One of Those Urban Mysteries
Tuesday, September 11, 2012
What I have always enjoyed about farming in Philly is the shift in perspective needed to grow food in a city. In the country farmers think about how lines of trees affects the wind and the sunlight. In the city we think about how buildings do this. In the country farmers think about how to get their water out of wells. In the city we think about how to get our water off of roof tops. And in the country, farmers devise intricate plans on how to stop foxes and other predators from eating their chickens. And until three days ago, the threat I feared most for my chickens was from the packs of feral cats that roam the neighborhood.
When I heard from my wife that our alpha chicken Mother Clucker was missing, my first thought was of a cat stalking her and dragging her away, which is ironic because she was the hen who most terrorized our runt chicken on the bottom of the pecking order. But after a careful inspection of the coop, the likelihood that it was a cat seemed very low. From the accounts of chicken farmers in the country, the hallmark of a fox attack is the violent explosion of feathers that is usually found following the attack. But in our coop, there were no feathers and no signs of a struggle. And as I understand, foxes are much craftier hunters (hence all of the expressions about them) so if they would still leave a trail of feathers behind, it stands to reason that a cat would do the same if not worse.
Our next thought was that Mother Clucker had somehow escaped. But as I have witnessed, when one chicken flies the coop, they all follow. A few weeks ago I thought that all of the chickens had disappeared. But after a quick walk around the farm, I found them all hiding in the rows of tomatoes, and I chased them back to the hole in the fence from which they came. On reflection of this story, I remembered my initial reaction when I couldn’t find them was to say, “Someone stole all of our chickens.” After finding them all that time, I assured myself that I was being ridiculous. Who would want to steal a chicken? But as Elisa and I sat down at the kitchen table, staring at each other in disbelief, the question did not seem that ridiculous.
Could someone have stolen our chicken? If the answer is yes, then the immediate follow up question is who would want to steal a chicken. Was it some hungry person in the neighborhood who couldn’t tell the difference between a young hen ripe for broiler, and the old Mother Clucker who wouldn’t even be suited for the stew pot? Or was it what one friend described one time as he stumbled across a chicken nailed to a tree in one of the more wooded areas of the city with religious tokens at the feet of the sacrifice spot? I thought this theory to be bizarre until I stumbled into the Botanica shop down the street from my house today and perused the miniature statues of animal sacrifice amongst the soaps and incense.

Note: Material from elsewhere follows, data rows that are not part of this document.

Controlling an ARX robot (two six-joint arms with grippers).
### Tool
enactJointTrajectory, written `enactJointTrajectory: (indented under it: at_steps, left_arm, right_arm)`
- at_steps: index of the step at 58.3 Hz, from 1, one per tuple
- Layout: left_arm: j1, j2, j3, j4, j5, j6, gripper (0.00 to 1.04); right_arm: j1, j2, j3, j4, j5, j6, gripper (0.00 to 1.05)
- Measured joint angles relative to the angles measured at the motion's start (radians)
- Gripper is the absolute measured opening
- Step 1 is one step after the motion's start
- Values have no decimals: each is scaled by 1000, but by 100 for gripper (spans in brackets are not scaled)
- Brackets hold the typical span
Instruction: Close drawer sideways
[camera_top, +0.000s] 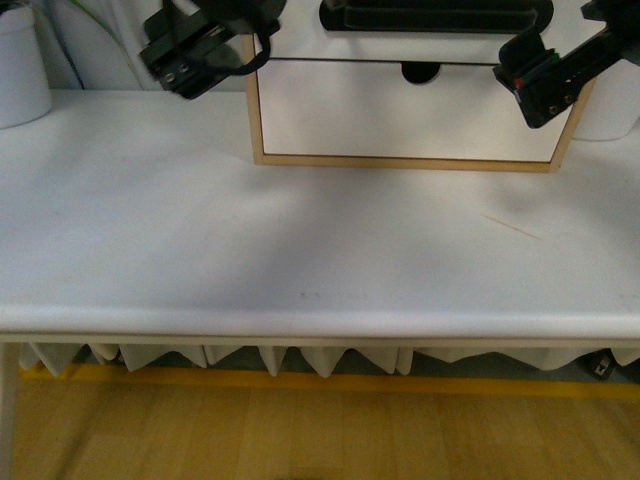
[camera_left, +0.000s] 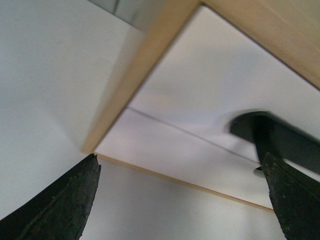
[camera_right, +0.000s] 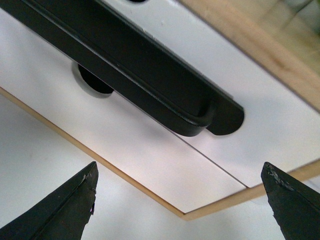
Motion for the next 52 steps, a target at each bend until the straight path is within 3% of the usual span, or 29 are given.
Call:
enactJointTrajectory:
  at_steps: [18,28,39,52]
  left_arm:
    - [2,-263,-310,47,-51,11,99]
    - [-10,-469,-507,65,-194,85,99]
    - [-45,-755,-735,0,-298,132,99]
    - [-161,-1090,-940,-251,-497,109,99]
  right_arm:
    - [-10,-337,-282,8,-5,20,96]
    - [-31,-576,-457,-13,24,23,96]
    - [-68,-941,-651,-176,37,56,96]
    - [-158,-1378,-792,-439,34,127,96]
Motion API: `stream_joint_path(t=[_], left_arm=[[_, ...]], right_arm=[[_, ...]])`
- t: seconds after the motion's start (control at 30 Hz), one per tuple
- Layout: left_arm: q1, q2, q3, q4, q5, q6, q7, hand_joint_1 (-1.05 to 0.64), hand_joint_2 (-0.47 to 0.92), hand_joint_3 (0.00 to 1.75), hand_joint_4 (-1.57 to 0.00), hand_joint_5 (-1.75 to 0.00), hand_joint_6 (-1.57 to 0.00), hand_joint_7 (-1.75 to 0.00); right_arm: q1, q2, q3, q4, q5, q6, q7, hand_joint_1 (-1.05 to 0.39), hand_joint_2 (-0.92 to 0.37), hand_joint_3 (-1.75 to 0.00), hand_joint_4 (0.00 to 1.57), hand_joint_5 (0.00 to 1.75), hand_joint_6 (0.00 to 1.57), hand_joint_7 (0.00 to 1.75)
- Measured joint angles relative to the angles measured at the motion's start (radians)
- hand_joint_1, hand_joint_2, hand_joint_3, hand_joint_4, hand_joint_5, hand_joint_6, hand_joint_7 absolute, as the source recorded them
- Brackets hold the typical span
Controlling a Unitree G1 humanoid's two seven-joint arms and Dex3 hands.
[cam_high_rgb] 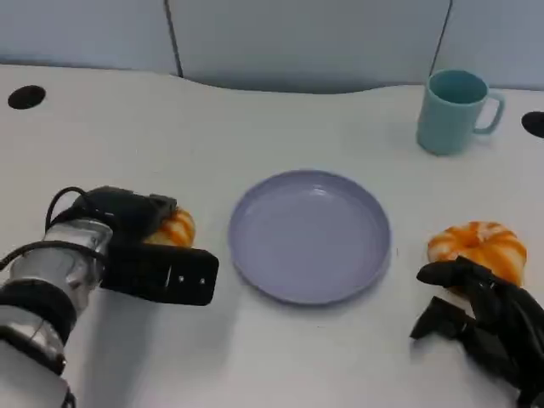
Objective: Grasp the bread from the table and place it into the plate.
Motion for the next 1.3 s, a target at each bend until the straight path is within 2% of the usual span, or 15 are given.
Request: stream_joint_path(t=[0.53, 0.57, 0.63, 0.67, 0.73, 0.77, 0.8, 0.87, 0.97, 1.0, 1.03, 1.07, 1.1, 1.17, 1.3], left_arm=[[-0.038, -0.063, -0.060, 0.100, -0.040, 0.073, 0.073, -0.68, 0.85, 0.00, -0.05, -0.02, -0.13, -0.01], [-0.038, -0.063, -0.064, 0.100, -0.041, 0.074, 0.076, -0.49, 0.86, 0.00, -0.24, -0.06, -0.34, -0.04], [-0.025, -0.063, -0.067, 0.102, -0.043, 0.064, 0.143, -0.37, 0.88, 0.00, -0.37, -0.07, -0.50, -0.04], [-0.017, -0.063, -0.067, 0.102, -0.044, 0.054, 0.181, -0.31, 0.90, 0.03, -0.57, -0.15, -0.68, -0.09], [-0.002, -0.062, -0.066, 0.102, -0.048, 0.034, 0.236, -0.30, 0.92, 0.03, -0.82, -0.31, -0.90, -0.07], [0.005, -0.062, -0.064, 0.102, -0.054, 0.027, 0.253, -0.30, 0.92, 0.03, -0.84, -0.34, -0.93, -0.06], [0.009, -0.062, -0.060, 0.102, -0.063, 0.024, 0.266, -0.31, 0.91, 0.01, -0.88, -0.53, -1.02, -0.04], [0.012, -0.063, -0.060, 0.102, -0.071, 0.024, 0.296, -0.33, 0.86, 0.01, -0.81, -1.14, -1.13, -0.02], [0.018, -0.065, -0.070, 0.103, -0.071, 0.026, 0.347, -0.34, 0.84, 0.00, -0.78, -1.32, -1.16, -0.01], [0.019, -0.065, -0.071, 0.104, -0.071, 0.026, 0.355, -0.32, 0.86, 0.06, -0.75, -1.40, -1.19, -0.03], [0.019, -0.065, -0.073, 0.104, -0.071, 0.026, 0.358, -0.29, 0.89, 0.19, -0.68, -1.57, -1.07, -0.42], [0.020, -0.065, -0.074, 0.104, -0.071, 0.025, 0.370, -0.27, 0.91, 0.28, -0.64, -1.67, -0.78, -1.04], [0.025, -0.065, -0.076, 0.104, -0.071, 0.022, 0.388, -0.27, 0.91, 0.30, -0.62, -1.71, -0.67, -1.26], [0.038, -0.064, -0.078, 0.104, -0.072, 0.014, 0.428, -0.26, 0.92, 0.33, -0.61, -1.74, -0.58, -1.45], [0.047, -0.063, -0.083, 0.105, -0.074, 0.006, 0.446, -0.26, 0.92, 0.34, -0.60, -1.75, -0.55, -1.51]], right_arm=[[0.037, -0.013, -0.002, -0.033, 0.021, 0.010, 0.020, -0.45, -0.92, -0.15, 0.63, 1.47, 0.63, 0.99], [0.039, -0.013, -0.002, -0.035, 0.022, 0.010, 0.021, -0.46, -0.92, -0.15, 0.62, 1.46, 0.64, 1.00], [0.046, -0.013, -0.002, -0.042, 0.028, 0.016, 0.024, -0.46, -0.92, -0.14, 0.62, 1.46, 0.64, 1.00], [0.049, -0.014, -0.003, -0.045, 0.033, 0.019, 0.026, -0.47, -0.92, -0.13, 0.62, 1.46, 0.65, 0.99], [0.056, -0.015, -0.003, -0.054, 0.035, 0.025, 0.027, -0.47, -0.92, -0.13, 0.61, 1.46, 0.65, 0.99], [0.061, -0.015, -0.003, -0.061, 0.035, 0.031, 0.027, -0.47, -0.92, -0.13, 0.61, 1.46, 0.65, 0.98], [0.063, -0.015, -0.003, -0.066, 0.035, 0.035, 0.026, -0.47, -0.92, -0.14, 0.61, 1.46, 0.65, 0.98], [0.067, -0.015, -0.003, -0.070, 0.035, 0.036, 0.026, -0.47, -0.92, -0.14, 0.61, 1.46, 0.65, 0.98], [0.070, -0.015, -0.004, -0.073, 0.035, 0.036, 0.025, -0.47, -0.92, -0.14, 0.61, 1.46, 0.65, 0.98], [0.071, -0.015, -0.004, -0.074, 0.035, 0.036, 0.024, -0.47, -0.92, -0.14, 0.61, 1.46, 0.65, 0.98], [0.071, -0.015, -0.004, -0.075, 0.036, 0.036, 0.024, -0.47, -0.92, -0.15, 0.61, 1.46, 0.65, 0.98], [0.071, -0.015, -0.004, -0.075, 0.035, 0.036, 0.024, -0.47, -0.92, -0.15, 0.61, 1.46, 0.65, 0.98], [0.071, -0.015, -0.004, -0.075, 0.035, 0.036, 0.023, -0.47, -0.92, -0.16, 0.61, 1.46, 0.65, 0.98], [0.071, -0.017, -0.004, -0.074, 0.034, 0.036, 0.023, -0.47, -0.92, -0.16, 0.61, 1.46, 0.65, 0.98], [0.071, -0.019, -0.004, -0.074, 0.034, 0.036, 0.021, -0.47, -0.92, -0.16, 0.61, 1.45, 0.64, 0.98]])
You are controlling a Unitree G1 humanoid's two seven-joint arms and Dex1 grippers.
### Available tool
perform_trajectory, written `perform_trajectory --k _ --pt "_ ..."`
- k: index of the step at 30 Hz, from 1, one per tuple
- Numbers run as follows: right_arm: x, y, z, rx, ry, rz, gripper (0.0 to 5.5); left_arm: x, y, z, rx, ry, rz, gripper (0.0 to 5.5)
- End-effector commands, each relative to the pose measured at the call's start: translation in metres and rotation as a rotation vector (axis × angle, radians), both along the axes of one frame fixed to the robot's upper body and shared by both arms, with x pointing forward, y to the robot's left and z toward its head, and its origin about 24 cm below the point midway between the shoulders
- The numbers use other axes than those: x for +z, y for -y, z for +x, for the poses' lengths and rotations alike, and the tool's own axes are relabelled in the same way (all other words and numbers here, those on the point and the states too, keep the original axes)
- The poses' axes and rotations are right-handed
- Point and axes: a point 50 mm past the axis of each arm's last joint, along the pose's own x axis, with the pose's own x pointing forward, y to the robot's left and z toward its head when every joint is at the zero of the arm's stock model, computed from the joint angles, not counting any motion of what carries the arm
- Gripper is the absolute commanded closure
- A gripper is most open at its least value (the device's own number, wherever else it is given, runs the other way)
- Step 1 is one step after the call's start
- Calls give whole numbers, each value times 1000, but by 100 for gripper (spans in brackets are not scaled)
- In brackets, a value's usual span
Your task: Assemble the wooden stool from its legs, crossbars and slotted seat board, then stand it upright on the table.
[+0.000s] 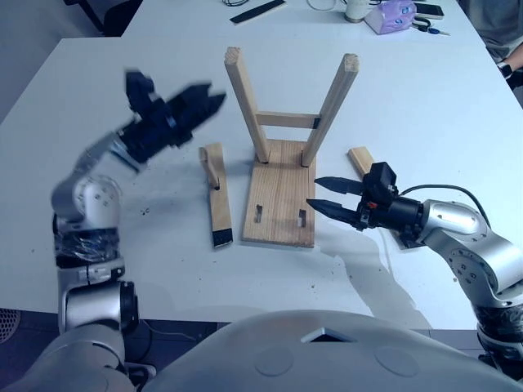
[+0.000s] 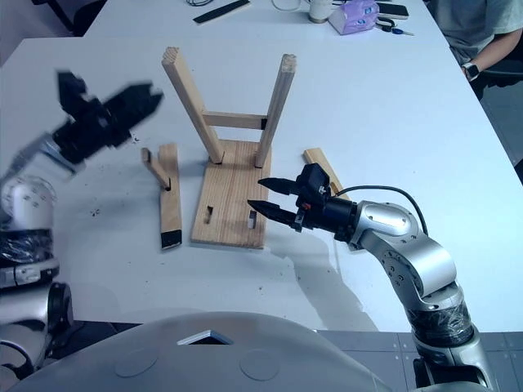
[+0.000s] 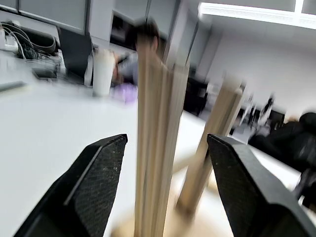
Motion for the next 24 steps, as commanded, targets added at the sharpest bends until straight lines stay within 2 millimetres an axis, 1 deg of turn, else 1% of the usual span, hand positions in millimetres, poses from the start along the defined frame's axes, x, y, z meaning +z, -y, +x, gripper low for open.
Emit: perform_trajectory --k 1,3,4,5,6,7,8,10,11,13,14,16,20,22,24 --pt "0 1 -2 -13 16 -10 316 23 21 -35 -145 81 192 251" --pt "-1 1 -4 -22 16 -7 316 -15 28 -61 -239 -13 399 251" --pt "-1 2 -4 -27 15 -6 316 -33 30 -76 -299 -77 462 251" --pt "-2 2 -4 -31 13 -6 316 -46 31 -89 -345 -134 493 251" --pt "-2 3 -4 -33 12 -7 316 -56 31 -97 -364 -177 511 251" --pt "-3 3 -4 -35 10 -7 316 -68 31 -103 -359 -219 532 251" --pt "-4 3 -6 -46 9 -6 316 -80 30 -105 -349 -273 539 251" --pt "-6 2 -8 -61 5 -1 316 -112 25 -108 -302 -386 606 251" --pt "-7 1 -9 -63 4 -5 316 -126 23 -111 -296 -411 669 251" --pt "-10 -2 -10 -54 5 -14 316 -148 17 -115 -275 -435 790 251" --pt "-10 -3 -11 -51 5 -14 316 -154 13 -116 -263 -436 834 251" --pt "-10 -3 -12 -53 3 -9 316 -160 3 -116 -248 -445 883 251" --pt "-11 -1 -14 -59 -11 -13 316 -169 -25 -122 -270 -462 1045 251" --pt "-11 0 -16 -61 -14 -16 316 -167 -38 -119 -246 -447 1103 251" --pt "-11 1 -17 -64 -16 -19 316 -157 -47 -109 -191 -418 1107 251"
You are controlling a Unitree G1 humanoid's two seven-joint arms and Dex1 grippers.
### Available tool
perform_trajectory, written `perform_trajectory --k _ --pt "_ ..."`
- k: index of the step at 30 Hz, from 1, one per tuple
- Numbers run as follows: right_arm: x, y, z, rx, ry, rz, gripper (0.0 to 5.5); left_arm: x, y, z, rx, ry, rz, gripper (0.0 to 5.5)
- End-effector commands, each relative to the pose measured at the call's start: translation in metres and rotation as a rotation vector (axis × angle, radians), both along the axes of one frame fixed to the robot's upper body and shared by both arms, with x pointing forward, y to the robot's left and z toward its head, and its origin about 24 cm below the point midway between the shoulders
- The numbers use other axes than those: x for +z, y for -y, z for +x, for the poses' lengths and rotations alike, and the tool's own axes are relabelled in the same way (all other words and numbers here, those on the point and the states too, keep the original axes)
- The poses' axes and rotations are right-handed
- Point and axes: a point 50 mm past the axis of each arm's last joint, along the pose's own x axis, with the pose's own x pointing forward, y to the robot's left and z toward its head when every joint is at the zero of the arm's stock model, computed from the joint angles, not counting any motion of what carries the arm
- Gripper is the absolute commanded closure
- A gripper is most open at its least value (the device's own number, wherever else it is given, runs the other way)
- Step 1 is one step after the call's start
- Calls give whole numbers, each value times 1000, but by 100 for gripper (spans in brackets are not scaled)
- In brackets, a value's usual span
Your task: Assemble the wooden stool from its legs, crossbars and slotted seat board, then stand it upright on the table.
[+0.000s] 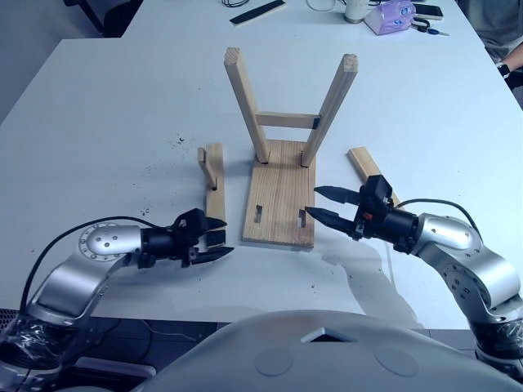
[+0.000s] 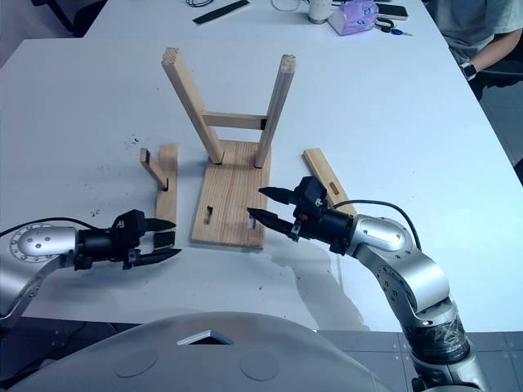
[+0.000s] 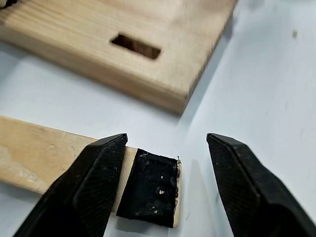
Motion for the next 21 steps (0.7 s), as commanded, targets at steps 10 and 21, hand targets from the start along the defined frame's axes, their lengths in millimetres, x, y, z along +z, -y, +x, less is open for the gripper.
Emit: perform_trajectory --k 10,21 --pt "-2 7 -5 -11 -4 -48 316 31 -29 45 378 130 10 204" --pt "-9 9 -9 -2 -11 -92 316 -9 -15 38 813 -62 -27 104"
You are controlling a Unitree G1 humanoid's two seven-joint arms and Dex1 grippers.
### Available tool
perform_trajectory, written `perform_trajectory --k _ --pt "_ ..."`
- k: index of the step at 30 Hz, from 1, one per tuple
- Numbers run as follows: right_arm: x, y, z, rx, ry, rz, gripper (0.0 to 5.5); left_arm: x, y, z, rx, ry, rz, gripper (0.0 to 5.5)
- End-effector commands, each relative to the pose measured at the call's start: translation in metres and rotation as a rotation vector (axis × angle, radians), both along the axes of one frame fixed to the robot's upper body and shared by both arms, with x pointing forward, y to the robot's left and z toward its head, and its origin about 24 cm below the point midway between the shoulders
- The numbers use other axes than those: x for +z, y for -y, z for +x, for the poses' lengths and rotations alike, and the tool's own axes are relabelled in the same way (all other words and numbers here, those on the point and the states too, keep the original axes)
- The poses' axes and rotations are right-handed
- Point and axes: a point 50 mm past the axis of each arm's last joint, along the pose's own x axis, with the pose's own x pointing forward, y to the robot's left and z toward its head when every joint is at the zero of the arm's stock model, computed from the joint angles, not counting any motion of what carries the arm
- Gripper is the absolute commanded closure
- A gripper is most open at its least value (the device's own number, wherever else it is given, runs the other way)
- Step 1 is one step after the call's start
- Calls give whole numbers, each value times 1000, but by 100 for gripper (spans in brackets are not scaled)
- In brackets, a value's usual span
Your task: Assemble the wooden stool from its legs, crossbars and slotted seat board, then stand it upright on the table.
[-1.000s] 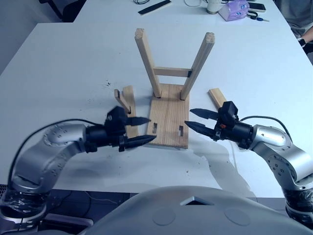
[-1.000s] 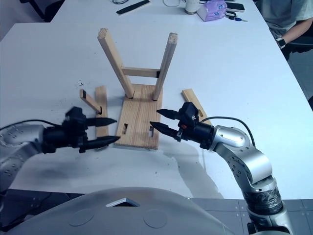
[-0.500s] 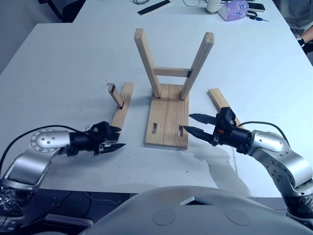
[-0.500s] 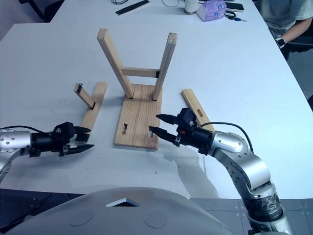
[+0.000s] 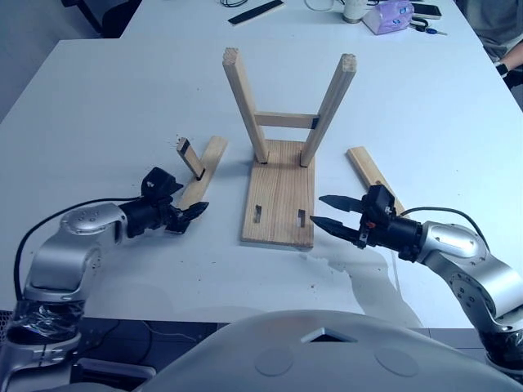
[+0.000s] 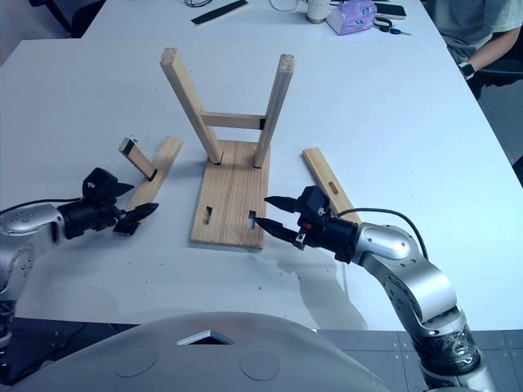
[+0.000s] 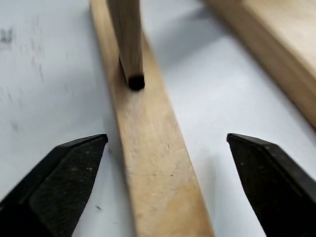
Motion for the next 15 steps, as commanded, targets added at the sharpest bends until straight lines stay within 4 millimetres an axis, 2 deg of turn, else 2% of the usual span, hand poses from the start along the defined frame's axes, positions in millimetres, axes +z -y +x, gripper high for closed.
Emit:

Whatever happened, Mother Clucker is long gone, without a trace. The rest of the flock is holding up. But when I first got chickens, I worried about cats, I worried about my neighbors complaining and the police taking them away. But never did I worry that someone would sneak into our yard in the dead of night and make off with one of our chickens for who know what purpose. And then again, when I was learning how to farm out in the country, I never thought that I’d ever be growing food in Kensington. I guess this is just one of the many adventures you get when you bring the farm to Philly.